Başka bir ifade ile kuralda
öngörülen süre henüz geçmemiş olsa dahi fıkraya
göre eşler anlaşmak suretiyle boşanabilecektir. Eşlerin fıkra da belirtilen
şekilde anlaşamamaları ve boşanma kararı verilmesini gerektiren
yeni bir hukuki durumunda bulunmaması hâlinde ise kuralda öngörülen süreden
önce boşanmaları mümkün olmayabilecektir.

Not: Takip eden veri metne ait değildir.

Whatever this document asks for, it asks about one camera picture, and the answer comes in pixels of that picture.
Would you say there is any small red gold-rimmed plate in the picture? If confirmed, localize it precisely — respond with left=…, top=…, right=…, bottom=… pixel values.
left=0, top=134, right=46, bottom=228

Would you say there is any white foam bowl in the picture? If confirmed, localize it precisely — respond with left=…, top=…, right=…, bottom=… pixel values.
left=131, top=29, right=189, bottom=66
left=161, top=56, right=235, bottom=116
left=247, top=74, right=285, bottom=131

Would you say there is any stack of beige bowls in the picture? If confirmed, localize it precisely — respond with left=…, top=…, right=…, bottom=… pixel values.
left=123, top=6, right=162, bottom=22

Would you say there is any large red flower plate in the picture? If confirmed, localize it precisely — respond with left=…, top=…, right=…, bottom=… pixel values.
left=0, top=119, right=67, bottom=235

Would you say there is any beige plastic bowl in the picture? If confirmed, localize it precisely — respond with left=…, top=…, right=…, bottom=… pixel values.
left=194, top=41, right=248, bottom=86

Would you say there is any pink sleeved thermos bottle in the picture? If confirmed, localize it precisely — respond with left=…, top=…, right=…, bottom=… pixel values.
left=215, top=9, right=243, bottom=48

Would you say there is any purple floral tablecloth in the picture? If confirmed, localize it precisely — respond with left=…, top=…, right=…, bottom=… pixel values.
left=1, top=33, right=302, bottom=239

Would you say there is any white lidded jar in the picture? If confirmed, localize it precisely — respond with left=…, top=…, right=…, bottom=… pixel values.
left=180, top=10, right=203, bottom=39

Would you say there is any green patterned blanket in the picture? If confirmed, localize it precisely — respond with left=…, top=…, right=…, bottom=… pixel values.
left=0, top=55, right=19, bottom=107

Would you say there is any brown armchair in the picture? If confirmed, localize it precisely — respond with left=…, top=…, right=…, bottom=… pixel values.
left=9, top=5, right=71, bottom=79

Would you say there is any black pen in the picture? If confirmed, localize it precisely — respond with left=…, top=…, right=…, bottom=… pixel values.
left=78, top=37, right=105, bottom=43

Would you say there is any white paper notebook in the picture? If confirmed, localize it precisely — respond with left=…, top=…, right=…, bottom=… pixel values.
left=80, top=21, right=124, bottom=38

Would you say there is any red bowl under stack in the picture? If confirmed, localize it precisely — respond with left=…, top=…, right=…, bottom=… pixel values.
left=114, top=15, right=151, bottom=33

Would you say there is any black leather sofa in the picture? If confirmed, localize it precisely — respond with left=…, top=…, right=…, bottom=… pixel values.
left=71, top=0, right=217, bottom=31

22. Bununla birlikte ilgililerin aile kurumu ile eşlerine
karşı ödev ve sorumlulukları göz önünde bulundurulduğunda boşanma davasının
reddine karar verilmesinin ardından ortak hayatın yeniden kurulamamış olmasının
belirli bir sürenin geçmiş olması şartıyla boşanma nedeni olarak kabul edilmesi
orantısız bir külfet
olarak değerlendirilemez. Başka bir ifadeyle
boşanma özel hayata saygı gösterilmesini isteme
hakkıyla doğrudan ilişkili ise de boşanmaya ilişkin usul ve esasların
ilgililerin özgür iradeleri ile kurdukları evlilik birliği kapsamındaki
yükümlülükleri ile ailenin anayasal önemi göz önünde bulundurulmak suretiyle belirlenmesinin
makul karşılanması gerekir.
23. Buna göre boşanma davasının reddine ilişkin kararın
kesinleşmesinden itibaren üç yıl geçmeden ortak hayatın yeniden kurulamaması
nedeniyle evlilik birliğinin temelinden sarsılmış sayılmaması eşlere
katlanamayacakları bir külfet yüklememektedir.
24. Bu itibarla orantılılık alt ilkesi ile de çelişmeyen
kural ölçülülük ilkesini ihlal etmemektedir.
25. Açıklanan nedenlerle kuralın Anayasa’nın 13. ve 20.
maddelerini aykırı olmadığına ve itirazın reddine karar verilmesi gerektiğini
düşündüğümden çoğunluğun aksi yöndeki kararına katılmadım.